4.4.2. Alternative Regression Models

To further examine whether the baseline results are sensitive to model specification, this study replaces the baseline regression with Tobit and Poisson models. The results are reported in Columns (2) and (3) of Table 9. The coefficients of environmental awareness remain significantly positive, providing further evidence that the positive effect of environmental awareness on corporate green transformation is robust to alternative model specifications.

4.4.3. Restricting the Sample to Manufacturing Firms

Given that manufacturing firms are characterized by more pronounced energy consumption and pollutant emissions, they face stronger demand for green transformation [36]. This study therefore restricts the sample to manufacturing firms as a robustness check. As shown in Column (4) of Table 9, the coefficient of executive environmental awareness remains significantly positive in the manufacturing subsample. This finding indicates that the main conclusion is not driven by differences in industrial composition in the full sample. It continues to hold among firms facing stronger green transformation pressures and engaging in more typical green innovation activities, thereby strengthening the robustness of the research findings.
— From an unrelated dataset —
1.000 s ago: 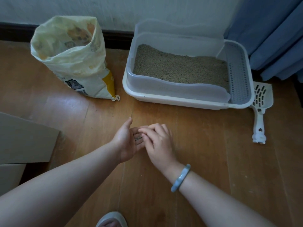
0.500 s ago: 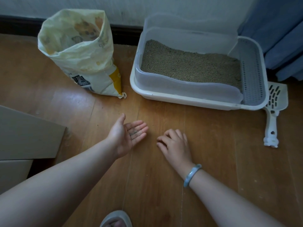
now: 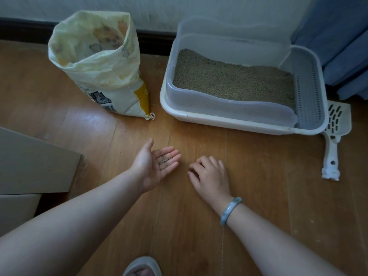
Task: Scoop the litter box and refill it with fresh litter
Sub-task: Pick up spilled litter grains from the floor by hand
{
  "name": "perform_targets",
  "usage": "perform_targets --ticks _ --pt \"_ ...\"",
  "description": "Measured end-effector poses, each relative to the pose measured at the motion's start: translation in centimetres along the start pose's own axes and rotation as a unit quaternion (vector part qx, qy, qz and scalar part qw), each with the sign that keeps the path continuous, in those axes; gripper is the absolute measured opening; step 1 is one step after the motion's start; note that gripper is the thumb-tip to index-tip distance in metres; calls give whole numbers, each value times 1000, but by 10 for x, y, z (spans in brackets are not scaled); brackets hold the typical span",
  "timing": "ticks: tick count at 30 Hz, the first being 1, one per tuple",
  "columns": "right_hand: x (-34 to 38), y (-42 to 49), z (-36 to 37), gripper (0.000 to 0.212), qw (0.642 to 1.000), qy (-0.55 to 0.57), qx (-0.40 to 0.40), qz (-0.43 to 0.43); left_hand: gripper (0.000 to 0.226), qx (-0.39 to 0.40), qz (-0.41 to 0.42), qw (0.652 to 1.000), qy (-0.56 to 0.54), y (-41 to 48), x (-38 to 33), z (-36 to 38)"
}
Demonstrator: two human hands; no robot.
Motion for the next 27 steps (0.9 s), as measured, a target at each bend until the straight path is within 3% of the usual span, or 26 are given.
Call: perform_targets --ticks 7,12,27 --pt "5 0 6 8 1000 -13 6 -22 64 3 1 1000 -1 0 -1 -1" --pt "-2 0 3 3 1000 5 -3 13 64 4 4 1000 -6 1 -3 -4" --pt "20 0 12 8 997 -45 10 -60 65 1 -2 1000 -9 1 -3 -3"
Point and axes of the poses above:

4.4.4. Excluding Municipalities

Given the special status of municipalities in terms of administrative hierarchy, resource concentration, environmental regulation, and industrial structure [37], corporate green transformation in these cities may be more strongly influenced by policy support and resource advantages. To avoid the potential influence of these special regional samples on the results, this study removes firms located in municipalities and estimates the baseline model again. As shown in Column (5) of Table 9, the main conclusion remains robust.

4.4.5. Lagged Explanatory Variable

To alleviate potential reverse causality concerns, this study further estimates the baseline model using the one-period lagged value of executive environmental awareness as the core explanatory variable. As shown in Column (6) of Table 9, the coefficient of lagged executive environmental awareness remains significantly positive. This result suggests that the effect of executive environmental awareness on corporate green transformation exhibits some intertemporal persistence, further supporting the robustness of the baseline conclusion.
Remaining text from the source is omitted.